Soon after the 6{-hour spacewalk began, the astronauts and flight controllers realized one of two antennas had somehow broken off the satellite. Experts on the ground have no idea how it may have broken or when, said NASA spacewalk commentator Josh Byerly.
After debating for three hours what to do, Mission Control instructed Volkov to release the satellite.
The transmitting capability will not be affected by the loss of one antenna, but the receiving of signals from the ground will be degraded, Byerly said. The satellite is designed to operate for a couple of months, and will re-enter the atmosphere and burn up in about nine months.
The mini-satellite is a prototype for a series of educational satellites under development by Radio Amateur Satellite Corp., NASA and a Russian aerospace company.
It holds radio messages marking this year's 50th anniversary of the launch of the first spaceman, Soviet cosmonaut Yuri Gagarin. It also has a beacon for tracking Morse code and cameras for transmitting Earth views, as well as a student experiment to measure atmospheric pressure.
A Russian cargo ship launched the satellite to the 240-mile-high (386-kilometer-high) outpost in January.

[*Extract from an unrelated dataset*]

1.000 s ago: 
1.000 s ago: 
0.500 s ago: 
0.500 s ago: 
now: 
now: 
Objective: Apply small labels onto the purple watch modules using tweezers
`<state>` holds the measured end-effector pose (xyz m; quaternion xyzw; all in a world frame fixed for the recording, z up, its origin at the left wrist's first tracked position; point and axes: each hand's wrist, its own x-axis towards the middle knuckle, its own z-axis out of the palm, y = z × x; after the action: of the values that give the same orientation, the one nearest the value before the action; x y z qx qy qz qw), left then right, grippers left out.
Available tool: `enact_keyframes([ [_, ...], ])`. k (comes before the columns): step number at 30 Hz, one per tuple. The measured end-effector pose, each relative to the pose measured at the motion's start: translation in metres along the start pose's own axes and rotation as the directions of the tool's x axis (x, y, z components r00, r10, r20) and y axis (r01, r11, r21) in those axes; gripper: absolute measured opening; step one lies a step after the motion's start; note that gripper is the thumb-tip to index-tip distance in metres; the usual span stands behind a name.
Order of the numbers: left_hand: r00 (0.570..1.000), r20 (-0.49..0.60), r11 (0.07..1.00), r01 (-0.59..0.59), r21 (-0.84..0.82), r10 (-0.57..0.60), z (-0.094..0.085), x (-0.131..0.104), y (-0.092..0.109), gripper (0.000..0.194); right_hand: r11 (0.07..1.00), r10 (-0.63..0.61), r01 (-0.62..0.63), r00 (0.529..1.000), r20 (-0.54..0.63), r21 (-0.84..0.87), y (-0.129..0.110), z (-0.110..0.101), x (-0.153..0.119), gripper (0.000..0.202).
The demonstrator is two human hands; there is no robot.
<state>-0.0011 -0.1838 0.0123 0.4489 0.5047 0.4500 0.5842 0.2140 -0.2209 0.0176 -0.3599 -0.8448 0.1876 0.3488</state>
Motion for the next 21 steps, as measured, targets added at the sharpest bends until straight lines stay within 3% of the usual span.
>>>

The transfer of the cargo crane _ a three-hour task _ was moved to a future spacewalk; the next one isn't until February.
Before going back inside, the spacewalkers photographed portraits of three Soviet space program heroes that have adorned the inside of the space station since the very beginning: Gagarin, chief spacecraft designer Sergei Korolyov and rocketry pioneer Konstantin Tsiolkovsky. They took the portraits out into the vacuum of space as a symbolic gesture, and took numerous shots, waiting to get as much of Earth in the background as possible.
"Last picture," Mission Control ordered. "Done," came the reply.
Six men currently live aboard the space station: three Russians, two Americans and one Japanese.